Senegal’s economic divide: Sonko vs Faye’s clashing visions

Senegal’s economic divide: Sonko vs Faye’s clashing visions

Cherif Salif Sy
Senegal’s President Bassirou Diomaye Faye and opposition leader Ousmane Sonko

The dismissal of Ousmane Sonko as Prime Minister by President Bassirou Diomaye Faye on May 23, 2026, marks more than a political rupture. It exposes the irreconcilable clash between two diametrically opposed economic philosophies that once coexisted under the same banner. Two years after Faye’s election in April 2024, the presidential duo has fractured over three pivotal economic issues shaping Senegal’s future: debt management, hydrocarbon policy, and the role of foreign capital in domestic development.

Debt: The unbridgeable chasm

The most glaring point of contention revolves around Senegal’s staggering debt burden. In September 2024, Sonko publicly exposed undisclosed debt commitments inherited from Macky Sall’s administration. By March 2025, an IMF assessment revealed approximately €7 billion in unrecorded liabilities, pushing the country’s debt-to-GDP ratio beyond 100%. Annual debt servicing consumes 5,500 billion CFA francs (€8.4 billion), while refinancing needs approach 6,000 billion francs (€9.1 billion). The sovereign credit rating has been downgraded three times in twelve months.

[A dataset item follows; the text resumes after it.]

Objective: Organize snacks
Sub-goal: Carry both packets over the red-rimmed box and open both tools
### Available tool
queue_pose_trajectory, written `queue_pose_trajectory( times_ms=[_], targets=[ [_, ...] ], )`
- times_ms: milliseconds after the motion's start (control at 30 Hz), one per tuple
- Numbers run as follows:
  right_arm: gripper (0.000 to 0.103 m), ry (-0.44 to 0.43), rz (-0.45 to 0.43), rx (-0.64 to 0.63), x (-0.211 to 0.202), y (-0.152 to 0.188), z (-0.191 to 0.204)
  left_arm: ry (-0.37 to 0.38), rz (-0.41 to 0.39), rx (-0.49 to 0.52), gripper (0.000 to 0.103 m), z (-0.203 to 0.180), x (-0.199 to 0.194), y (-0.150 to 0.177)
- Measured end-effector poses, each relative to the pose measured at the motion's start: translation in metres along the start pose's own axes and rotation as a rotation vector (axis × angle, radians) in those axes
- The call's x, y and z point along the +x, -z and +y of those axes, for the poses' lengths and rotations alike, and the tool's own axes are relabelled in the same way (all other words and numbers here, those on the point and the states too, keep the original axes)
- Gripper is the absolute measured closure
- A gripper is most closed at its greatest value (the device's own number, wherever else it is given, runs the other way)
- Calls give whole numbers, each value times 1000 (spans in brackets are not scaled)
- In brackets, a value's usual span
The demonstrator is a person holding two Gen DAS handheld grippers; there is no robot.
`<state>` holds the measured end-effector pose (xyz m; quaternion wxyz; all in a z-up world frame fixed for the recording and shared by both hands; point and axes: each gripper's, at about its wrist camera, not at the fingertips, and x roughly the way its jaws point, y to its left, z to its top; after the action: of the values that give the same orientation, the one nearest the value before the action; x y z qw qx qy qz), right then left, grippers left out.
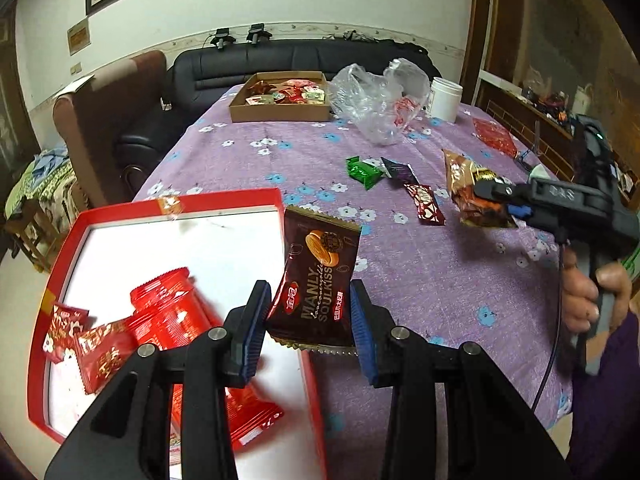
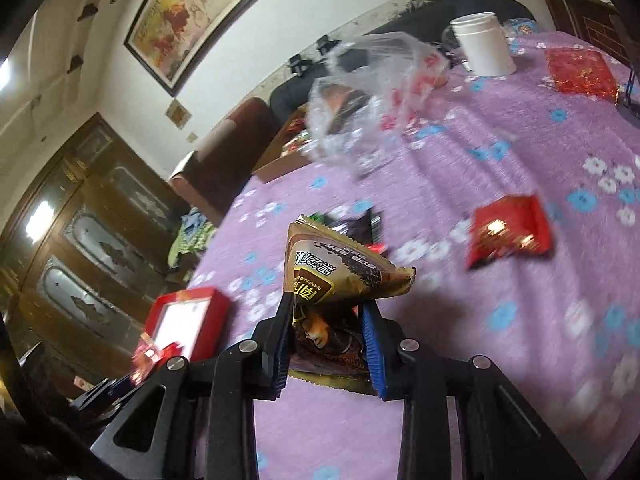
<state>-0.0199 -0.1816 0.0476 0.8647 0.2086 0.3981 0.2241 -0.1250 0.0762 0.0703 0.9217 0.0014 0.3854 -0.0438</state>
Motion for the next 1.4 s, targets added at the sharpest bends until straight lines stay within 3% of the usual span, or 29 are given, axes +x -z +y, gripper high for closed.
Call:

These figures set the stage for a fundamental dispute. Sonko’s approach centered on outright rejection of debt restructuring, framing his stance as a moral crusade against the previous regime. His rhetoric resonated with public opinion, the diaspora, and his militant base, positioning him as a defender of national sovereignty rather than a negotiator in Washington’s corridors. Faye, however, pursued a pragmatic path, engaging directly with the IMF in November 2025 and spearheading a national dialogue in May 2026 to address the crisis.

With a suspended €1.55 billion IMF program, frozen access to international markets, and the looming specter of sovereign default by 2028, Sonko’s hardline position became economically untenable—despite its political utility in mobilizing the Pastef (Patriotes africains du Sénégal pour le travail, l’éthique et la fraternité), the party he founded in 2014.